Somehow the house cleared of everyone but me and my two friends, and we salvaged the night with tongue tacos from the nearby taqueria. Driving home to my girlfriend late the next morning felt like an escape from the house, from college past, from a younger, drunker, louder, dumber, me. I felt so much older, in that way a college student visiting his old high school does. It felt good.

My friend got the job, so a month later my girlfriend and I hosted a party. An adult party. A party with great food. A snottily select party. A throw-up free party. I can remember all of it, and it was great, sort of. This was the last time my best friend and I would hang out for a long time, and, because most of my post-high school friends were his friends at his college, it might be the last time I would hang out with the whole group, so I didn’t want a dinner party. I wanted a wake.

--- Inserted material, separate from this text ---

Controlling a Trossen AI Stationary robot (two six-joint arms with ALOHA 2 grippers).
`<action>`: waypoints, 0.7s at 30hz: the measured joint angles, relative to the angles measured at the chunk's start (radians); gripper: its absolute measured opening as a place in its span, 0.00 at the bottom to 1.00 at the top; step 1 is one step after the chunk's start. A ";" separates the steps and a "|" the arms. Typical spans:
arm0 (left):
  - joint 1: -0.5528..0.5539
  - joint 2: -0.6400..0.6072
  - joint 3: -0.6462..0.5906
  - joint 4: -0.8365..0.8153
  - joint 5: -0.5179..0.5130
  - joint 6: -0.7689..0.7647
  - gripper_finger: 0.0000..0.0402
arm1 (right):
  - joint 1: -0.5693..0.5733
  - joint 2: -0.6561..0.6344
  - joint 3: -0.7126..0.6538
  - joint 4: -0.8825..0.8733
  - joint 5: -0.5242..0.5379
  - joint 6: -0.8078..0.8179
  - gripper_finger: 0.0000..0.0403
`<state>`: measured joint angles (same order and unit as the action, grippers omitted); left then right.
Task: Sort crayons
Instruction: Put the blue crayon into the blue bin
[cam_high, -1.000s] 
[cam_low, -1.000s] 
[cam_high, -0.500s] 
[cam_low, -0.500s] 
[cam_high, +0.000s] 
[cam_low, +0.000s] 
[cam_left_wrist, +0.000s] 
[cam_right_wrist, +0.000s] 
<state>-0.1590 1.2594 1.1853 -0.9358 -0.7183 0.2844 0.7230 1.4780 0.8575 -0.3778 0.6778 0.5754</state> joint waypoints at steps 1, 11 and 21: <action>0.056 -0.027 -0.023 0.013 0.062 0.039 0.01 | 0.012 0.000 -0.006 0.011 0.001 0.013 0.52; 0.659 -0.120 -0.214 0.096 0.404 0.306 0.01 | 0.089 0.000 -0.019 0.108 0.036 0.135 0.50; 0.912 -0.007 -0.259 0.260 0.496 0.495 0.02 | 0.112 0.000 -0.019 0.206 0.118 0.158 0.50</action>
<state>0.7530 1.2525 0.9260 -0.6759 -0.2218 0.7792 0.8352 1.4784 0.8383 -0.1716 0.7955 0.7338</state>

I wanted to get smashed, tell old stories in old ways, crank up the punk rock and sing a blubbering chorus of “Pints of Guinness Make You Stronger,” the saddest song ever recorded.

We did none of that. We stayed up late, we had good, bond-building conversations, we realized this wasn’t a last-ever party. But when I went to bed I felt like a neutered dog or, even better, like the last drop of adolescence had been wrung from me. It hurt.

I wanted it back. Even though I’d kissed it off a month earlier, I wanted that boorish, unfettered self back. At least, I wanted access to him, to don that costume at the right times. I didn’t, and I don’t, want to re-become that person. The getup is funny for about five hours. Any longer and you look ridiculous.

Why the hold then? Why the nostalgia when I can quantify how much better life is now? Even as I type I run through the yearning-to-mockery cycle over and over. Remember the greatness of your study abroad? Yeah, the drunkest year of your life. College was fun, especially living with inconsiderate jerks and eating rice every day. This is growing up, I get that, and growing up is really just a series of funerals for your former selves. This is the self that just doesn’t die as easily. It’s as annoying and brash and indestructible and selfish as a teenager, as the kid I was.